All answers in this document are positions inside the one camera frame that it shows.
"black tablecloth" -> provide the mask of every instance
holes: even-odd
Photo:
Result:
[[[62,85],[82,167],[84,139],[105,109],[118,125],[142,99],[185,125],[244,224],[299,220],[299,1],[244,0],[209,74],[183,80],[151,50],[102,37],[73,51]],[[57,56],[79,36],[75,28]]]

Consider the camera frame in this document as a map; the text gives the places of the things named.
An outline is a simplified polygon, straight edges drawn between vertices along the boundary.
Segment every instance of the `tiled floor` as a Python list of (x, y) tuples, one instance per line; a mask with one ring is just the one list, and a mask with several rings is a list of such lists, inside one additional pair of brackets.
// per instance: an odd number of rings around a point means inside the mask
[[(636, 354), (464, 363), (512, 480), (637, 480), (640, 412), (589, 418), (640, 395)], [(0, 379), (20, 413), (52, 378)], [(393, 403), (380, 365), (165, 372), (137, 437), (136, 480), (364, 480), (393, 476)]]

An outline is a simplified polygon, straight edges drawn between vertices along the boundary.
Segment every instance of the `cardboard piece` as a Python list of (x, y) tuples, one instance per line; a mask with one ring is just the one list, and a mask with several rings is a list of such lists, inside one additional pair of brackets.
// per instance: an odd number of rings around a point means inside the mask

---

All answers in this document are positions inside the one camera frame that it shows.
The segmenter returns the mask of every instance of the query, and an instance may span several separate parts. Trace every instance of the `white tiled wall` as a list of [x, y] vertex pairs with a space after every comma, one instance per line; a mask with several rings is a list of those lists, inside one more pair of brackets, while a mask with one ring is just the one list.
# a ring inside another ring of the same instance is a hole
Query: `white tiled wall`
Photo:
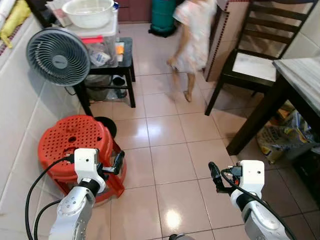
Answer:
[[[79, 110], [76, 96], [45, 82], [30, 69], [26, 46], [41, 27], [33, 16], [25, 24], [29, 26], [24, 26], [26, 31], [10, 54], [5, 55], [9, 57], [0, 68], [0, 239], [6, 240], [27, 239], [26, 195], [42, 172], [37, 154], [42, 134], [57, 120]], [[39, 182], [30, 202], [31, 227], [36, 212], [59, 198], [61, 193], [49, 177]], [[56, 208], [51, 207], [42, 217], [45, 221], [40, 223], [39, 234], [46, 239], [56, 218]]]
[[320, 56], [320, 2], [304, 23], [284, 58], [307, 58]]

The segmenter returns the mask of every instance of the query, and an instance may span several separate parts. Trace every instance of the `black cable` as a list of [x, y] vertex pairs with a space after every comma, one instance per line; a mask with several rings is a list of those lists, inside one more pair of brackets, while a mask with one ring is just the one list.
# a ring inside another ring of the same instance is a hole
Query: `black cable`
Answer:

# HOW TO COMPLETE THIS TASK
Among the lines of the data, find every one that holds "cable" and copy it.

# ANSWER TO THE PROBLEM
The segmenter returns the mask of every instance of the query, and an instance may span several separate parts. Trace every instance of the `black cable` as a list of [x, y] vertex pairs with a space after every comma, one instance per line; a mask with several rings is a list of those lists, inside one more pair of brackets, while a mask with one ring is just the one list.
Query: `black cable`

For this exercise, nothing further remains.